Preprints
https://doi.org/10.5194/egusphere-2024-1045
https://doi.org/10.5194/egusphere-2024-1045
28 May 2024
 | 28 May 2024
Status: this preprint is open for discussion and under review for Atmospheric Measurement Techniques (AMT).

Comparative experimental validation of microwave hyperspectral atmospheric soundings in clear-sky conditions

Lei Liu, Natalia Bliankinshtein, Yi Huang, John R. Gyakum, Philip M. Gabriel, Shiqi Xu, and Mengistu Wolde

Abstract. Accurate observations of atmospheric temperature and water vapor profiles are essential for weather forecasting and climate change detection. Hyperspectral radiance measurements afford a useful means to retrieve these thermodynamic variable fields, by harnessing the rich information contained in the electromagnetic wave spectrum of the atmospheric radiation. Compared to infrared radiometry, microwave radiometry holds the ability to penetrate clouds and potentially achieve an all-sky thermodynamic retrieval. Recent technological advancements have enabled the development of a hyperspectral microwave radiometer, the High Spectral Resolution Airborne Microwave Sounder (HiSRAMS), which we employ in this study to retrieve the atmospheric temperature and water vapor profiles under the clear-sky condition, in comparison with an infrared hyperspectrometer, the Atmospheric Emitted Radiance Interferometer (AERI).
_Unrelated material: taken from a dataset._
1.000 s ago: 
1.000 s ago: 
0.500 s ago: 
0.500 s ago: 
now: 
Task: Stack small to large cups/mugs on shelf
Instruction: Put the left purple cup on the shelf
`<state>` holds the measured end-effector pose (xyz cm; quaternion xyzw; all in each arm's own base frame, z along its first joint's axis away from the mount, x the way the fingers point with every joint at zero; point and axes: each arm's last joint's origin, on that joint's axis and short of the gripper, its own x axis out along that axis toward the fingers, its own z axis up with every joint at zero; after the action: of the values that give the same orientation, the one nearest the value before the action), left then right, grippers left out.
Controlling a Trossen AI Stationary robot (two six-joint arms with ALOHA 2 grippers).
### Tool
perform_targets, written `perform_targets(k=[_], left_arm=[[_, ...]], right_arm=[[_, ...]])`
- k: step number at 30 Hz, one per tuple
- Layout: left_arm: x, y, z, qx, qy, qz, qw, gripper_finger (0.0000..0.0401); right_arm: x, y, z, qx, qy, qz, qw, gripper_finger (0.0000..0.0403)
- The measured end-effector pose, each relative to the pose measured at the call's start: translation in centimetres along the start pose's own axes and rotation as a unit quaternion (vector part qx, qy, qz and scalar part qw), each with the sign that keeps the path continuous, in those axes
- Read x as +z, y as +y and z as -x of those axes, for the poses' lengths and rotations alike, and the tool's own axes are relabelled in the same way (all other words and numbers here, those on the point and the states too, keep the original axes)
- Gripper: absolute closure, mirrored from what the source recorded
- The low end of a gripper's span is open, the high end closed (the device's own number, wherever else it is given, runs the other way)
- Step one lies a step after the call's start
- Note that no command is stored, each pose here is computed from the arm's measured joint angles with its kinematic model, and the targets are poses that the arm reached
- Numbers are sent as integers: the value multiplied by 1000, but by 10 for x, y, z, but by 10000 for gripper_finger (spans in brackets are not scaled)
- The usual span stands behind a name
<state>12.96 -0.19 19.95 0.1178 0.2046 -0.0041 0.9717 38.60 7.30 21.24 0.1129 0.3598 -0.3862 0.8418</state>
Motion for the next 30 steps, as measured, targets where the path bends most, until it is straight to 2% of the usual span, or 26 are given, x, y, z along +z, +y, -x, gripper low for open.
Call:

HiSRAMS and AERI measurements under different viewing geometries have been acquired and compared for atmospheric retrieval. When both instruments are placed on the ground to acquire zenith-pointing measurements, the infrared hyperspectral measurements exhibit higher information content and greater vertical resolution for temperature and water vapor retrievals than the microwave hyperspectral measurements. A synergistic fusion of HiSRAMS and AERI measurements from the air and ground, respectively, is tested. This “sandwich” sounding of the atmosphere takes advantage of the complementary information contents of the two instruments and is found to notably improve retrieval accuracy.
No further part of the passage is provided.